Finfisher Verklagen ("Sue FinFisher") [video] - DyslexicAtheist
https://media.ccc.de/v/36c3-11217-finfisher_verklagen/
======
DyslexicAtheist
English audio track is available in the video. Just download the file and
change audio to English (the web-based player doesn't offer language selection
unfortunately).

OUTLINE:

 _> Together with Reporter Without Borders (ROG), the European Center for
Constitutional and Human Rights (ECCHR) and netzpolitik.org, the GFF has filed
criminal charges against the managing directors of FinFisher GmbH, FinFisher
Labs GmbH and Elaman GmbH.

> There is urgent evidence that the Munich company conglomerate sold the spy
> software FinSpy to the Turkish government without the approval of the German
> government and thus contributed to the surveillance of opposition figures
> and journalists in Turkey._

Netzpolitik did an article but retracted it after investigation started, still
available on Archive:
[https://web.archive.org/web/20190906134907/https://netzpolit...](https://web.archive.org/web/20190906134907/https://netzpolitik.org/2019/we-
filed-a-criminal-complaint-prosecutor-launches-investigation-into-finfisher-
for-illegal-export-of-state-spyware/)

The CCC needs your help:

 _> 28 samples of government malware still awaiting further scrutiny.

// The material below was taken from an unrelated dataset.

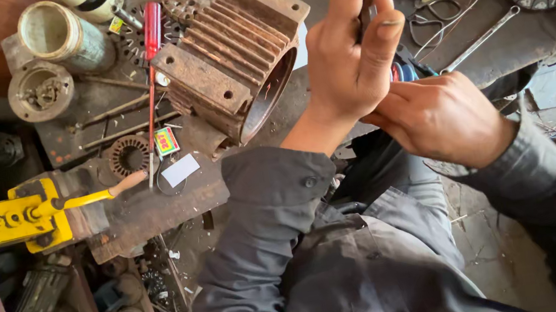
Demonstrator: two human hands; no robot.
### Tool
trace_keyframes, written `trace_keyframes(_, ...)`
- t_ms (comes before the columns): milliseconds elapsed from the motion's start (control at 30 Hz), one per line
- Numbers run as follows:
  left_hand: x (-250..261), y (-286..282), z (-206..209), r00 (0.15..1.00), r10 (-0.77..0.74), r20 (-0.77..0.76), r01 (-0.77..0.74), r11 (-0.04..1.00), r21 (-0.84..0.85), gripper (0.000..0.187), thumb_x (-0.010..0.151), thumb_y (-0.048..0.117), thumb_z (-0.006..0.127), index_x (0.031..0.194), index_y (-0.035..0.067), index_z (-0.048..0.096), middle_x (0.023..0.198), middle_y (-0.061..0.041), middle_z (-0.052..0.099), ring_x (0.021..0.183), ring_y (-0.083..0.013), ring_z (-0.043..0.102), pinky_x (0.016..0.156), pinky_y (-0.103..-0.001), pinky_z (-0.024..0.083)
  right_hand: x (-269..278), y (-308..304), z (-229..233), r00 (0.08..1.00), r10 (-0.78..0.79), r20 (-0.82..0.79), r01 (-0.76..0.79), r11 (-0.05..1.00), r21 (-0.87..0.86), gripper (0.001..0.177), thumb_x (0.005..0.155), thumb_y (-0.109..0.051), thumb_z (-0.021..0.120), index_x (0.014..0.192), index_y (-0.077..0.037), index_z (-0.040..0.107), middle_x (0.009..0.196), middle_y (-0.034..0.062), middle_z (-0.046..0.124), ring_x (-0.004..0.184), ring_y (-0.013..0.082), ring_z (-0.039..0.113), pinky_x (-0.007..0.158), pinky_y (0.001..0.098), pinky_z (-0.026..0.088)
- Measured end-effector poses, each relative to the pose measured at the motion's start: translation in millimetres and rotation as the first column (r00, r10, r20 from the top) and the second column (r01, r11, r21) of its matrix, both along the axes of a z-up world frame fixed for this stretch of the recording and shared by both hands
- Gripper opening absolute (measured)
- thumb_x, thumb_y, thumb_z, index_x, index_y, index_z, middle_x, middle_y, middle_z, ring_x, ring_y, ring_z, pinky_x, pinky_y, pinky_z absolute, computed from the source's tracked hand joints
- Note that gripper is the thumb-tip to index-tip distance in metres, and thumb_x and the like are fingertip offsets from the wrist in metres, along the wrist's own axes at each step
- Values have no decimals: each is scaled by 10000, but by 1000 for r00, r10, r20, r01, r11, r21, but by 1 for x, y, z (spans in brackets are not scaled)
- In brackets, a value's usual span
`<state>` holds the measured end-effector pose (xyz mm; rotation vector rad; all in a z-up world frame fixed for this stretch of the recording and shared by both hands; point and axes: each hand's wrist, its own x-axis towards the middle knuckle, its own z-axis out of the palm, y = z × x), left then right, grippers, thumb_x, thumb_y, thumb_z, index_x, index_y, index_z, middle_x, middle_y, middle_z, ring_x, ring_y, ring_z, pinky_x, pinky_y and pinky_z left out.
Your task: The person winds copper wire around a blue plastic bobbin held in their left hand. They use a metal rod to assist in guiding the wire and maintain tension while wrapping it tightly. The person continues this repetitive winding process throughout the clip.
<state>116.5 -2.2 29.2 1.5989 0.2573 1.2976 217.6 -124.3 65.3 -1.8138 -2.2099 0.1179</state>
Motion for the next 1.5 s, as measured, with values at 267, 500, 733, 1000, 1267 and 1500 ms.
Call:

We ask
the international community to challenge, verify and extend our analysis._
(see
[https://twitter.com/Linuzifer/status/1210860587636461569](https://twitter.com/Linuzifer/status/1210860587636461569))

if you can please fork the repo and help analyze the samples

------
mtmail
Can you change the title to english and add a "[video]" suffix?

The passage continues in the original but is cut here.